Neste sentido, Bush modificou a lógica defendida em Reagan na medida em que abandonou a ideia de combate a um inimigo (Rússia) e passa a operar com a lógica de defesa de aliados (Europa da Otan). Com isso, os Estados Unidos passam a dividir parte das responsabilidades pela busca da estabilidade mundial com outros países. Ainda que não seja possível dizer que os Estados Unidos se dispuseram em Bush a abrir mão de sua centralidade no sistema internacional, ficou claro que não mais poderiam determinar o jogo internacional sozinhos.
Obama, por sua vez, altera o modelo para se adequar à nova realidade. No entanto, também não é possível dizer que isso significa um rompimento com a política de Bush. Obama não abandonou a lógica militar e continua consciente da necessidade de defesa do território norte-americano e de seus principais parceiros. Bush construiu importantes bases no Alasca e na Califórnia, e estas serão mantidas. Obama não abandonou a ideia de uma barreira de proteção contra possíveis ataques iranianos, apenas adequou sua atuação às tecnologias existentes (mísseis de curto alcance) sem que isso implicasse em desconforto para outras potências, como é o caso da Rússia.

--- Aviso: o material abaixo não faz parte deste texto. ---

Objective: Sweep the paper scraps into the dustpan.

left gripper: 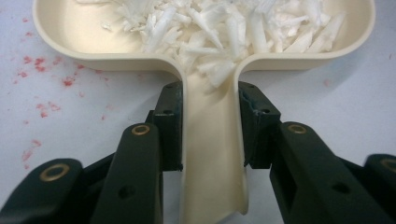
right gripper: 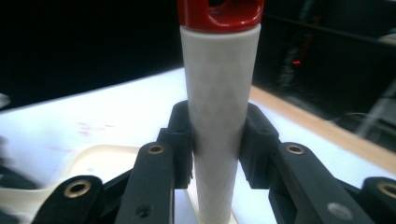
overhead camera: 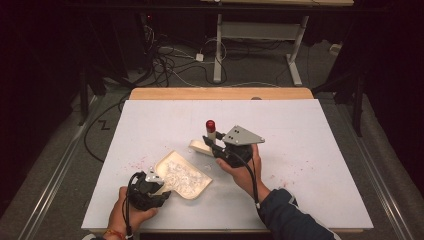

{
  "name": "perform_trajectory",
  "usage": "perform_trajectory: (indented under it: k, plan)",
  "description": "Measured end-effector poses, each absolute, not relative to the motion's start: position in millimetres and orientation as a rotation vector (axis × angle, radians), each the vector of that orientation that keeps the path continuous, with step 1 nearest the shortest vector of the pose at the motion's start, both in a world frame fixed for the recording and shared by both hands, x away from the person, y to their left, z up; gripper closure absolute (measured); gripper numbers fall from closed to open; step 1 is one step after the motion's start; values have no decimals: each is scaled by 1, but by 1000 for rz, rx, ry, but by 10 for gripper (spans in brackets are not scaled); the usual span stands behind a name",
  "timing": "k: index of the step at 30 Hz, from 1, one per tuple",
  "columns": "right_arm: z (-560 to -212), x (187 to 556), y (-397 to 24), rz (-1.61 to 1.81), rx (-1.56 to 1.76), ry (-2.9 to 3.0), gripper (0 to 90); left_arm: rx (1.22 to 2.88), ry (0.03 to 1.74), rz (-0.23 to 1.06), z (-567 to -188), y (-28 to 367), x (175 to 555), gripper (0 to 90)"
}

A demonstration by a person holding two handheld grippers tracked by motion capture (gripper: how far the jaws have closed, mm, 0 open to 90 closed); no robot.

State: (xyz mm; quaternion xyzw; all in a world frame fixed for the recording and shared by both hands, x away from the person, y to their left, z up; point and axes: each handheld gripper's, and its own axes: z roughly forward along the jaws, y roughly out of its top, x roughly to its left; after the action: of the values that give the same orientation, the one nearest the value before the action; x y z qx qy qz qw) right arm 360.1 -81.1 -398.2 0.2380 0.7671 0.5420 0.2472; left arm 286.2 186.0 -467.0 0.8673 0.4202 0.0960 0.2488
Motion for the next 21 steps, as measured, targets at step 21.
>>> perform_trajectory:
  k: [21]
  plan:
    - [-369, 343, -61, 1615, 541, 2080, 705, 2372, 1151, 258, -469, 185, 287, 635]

É importante observar que Obama também mantém uma política bastante ativa contra o fortalecimento de seus inimigos. O Secretário de Defesa, Robert Gates, declarou recentemente que Coreia do Norte e Irã já foram longe demais no desenvolvimento de armas atômicas, indicando que os Estados Unidos estão cada vez mais incomodados e, assim, preparados para intervenções.
Com isso, Obama deixa claro a seus tradicionais parceiros europeus, bem como a outros países da região que não estão totalmente alinhados com os Estados Unidos, que a prioridade agora é evitar o ataque a eles. Parte da crítica doméstica a Obama vai justamente neste sentido, argumentando que o Irã poderá desenvolver mísseis de longo alcance, o que deixaria o território norte-americano sob ameaça. Entretanto a idéia é garantir a defesa não apenas em termos militares, mas também em termos de criação de uma rede de interdependência e estabilidade que levem à proteção dos Estados Unidos.

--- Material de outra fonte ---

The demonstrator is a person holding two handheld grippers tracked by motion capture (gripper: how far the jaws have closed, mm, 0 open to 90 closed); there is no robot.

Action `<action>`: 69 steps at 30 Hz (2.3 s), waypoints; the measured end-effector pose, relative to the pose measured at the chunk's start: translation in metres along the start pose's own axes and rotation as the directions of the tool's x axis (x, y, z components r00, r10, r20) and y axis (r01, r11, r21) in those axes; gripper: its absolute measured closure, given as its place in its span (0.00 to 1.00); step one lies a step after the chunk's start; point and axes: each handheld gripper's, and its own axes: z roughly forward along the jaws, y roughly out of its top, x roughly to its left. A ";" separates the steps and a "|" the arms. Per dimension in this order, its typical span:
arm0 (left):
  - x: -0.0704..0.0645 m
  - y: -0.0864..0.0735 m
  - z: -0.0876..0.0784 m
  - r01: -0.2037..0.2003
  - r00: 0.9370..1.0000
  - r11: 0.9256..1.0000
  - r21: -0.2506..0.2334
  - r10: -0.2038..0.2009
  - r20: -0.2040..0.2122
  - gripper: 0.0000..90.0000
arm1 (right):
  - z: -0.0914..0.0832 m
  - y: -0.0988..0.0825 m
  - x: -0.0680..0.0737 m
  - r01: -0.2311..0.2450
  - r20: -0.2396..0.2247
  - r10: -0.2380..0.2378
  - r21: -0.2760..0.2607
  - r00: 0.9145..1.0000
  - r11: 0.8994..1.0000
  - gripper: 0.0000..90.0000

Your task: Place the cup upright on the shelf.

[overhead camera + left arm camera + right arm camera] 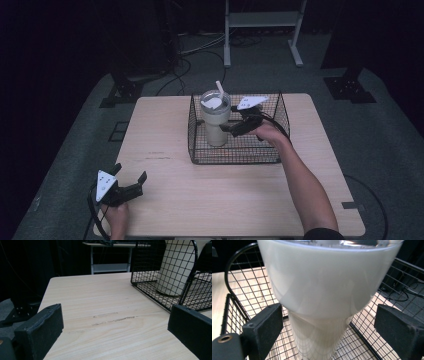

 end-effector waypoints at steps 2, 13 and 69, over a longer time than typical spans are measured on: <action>-0.001 0.000 0.000 0.000 1.000 1.000 -0.001 0.000 0.000 0.00 | -0.003 0.000 0.000 -0.003 0.010 0.003 0.001 1.000 1.000 0.09; -0.001 0.000 0.000 -0.002 1.000 1.000 0.000 0.002 0.000 0.00 | -0.024 0.004 0.004 -0.028 0.074 0.029 -0.009 0.997 1.000 0.09; -0.004 0.000 0.001 -0.021 1.000 1.000 0.008 0.021 -0.007 0.00 | -0.140 -0.028 0.043 -0.106 0.109 0.111 -0.046 0.988 0.993 0.14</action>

Não se trata de uma discussão entre um Bush focado no poder bélico ou um Obama focado na diplomacia como forma de sustentar a liderança mundial dos Estados Unidos. Mais do que isso, Obama aprimora e torna adequado um modelo de liderança desenvolvido há mais de 25 anos.
*Rodrigo Cintra* é atualmente chefe do Departamento de Relações Internacionais da ESPM. É pós-doutorando em Competitividade Territorial e Indústrias Criativas (ISCTE, Lisboa), doutor em Relações Internacionais (UNB, Brasília), mestre em Ciência Política (USP, São Paulo) e bacharel em Relações Internacionais (PUC-SP, São Paulo) e diretor da Focus R.I.
Publicado originalmente em: Jornal do Brasil – Primeiro Caderno, 23 de setembro de 2009.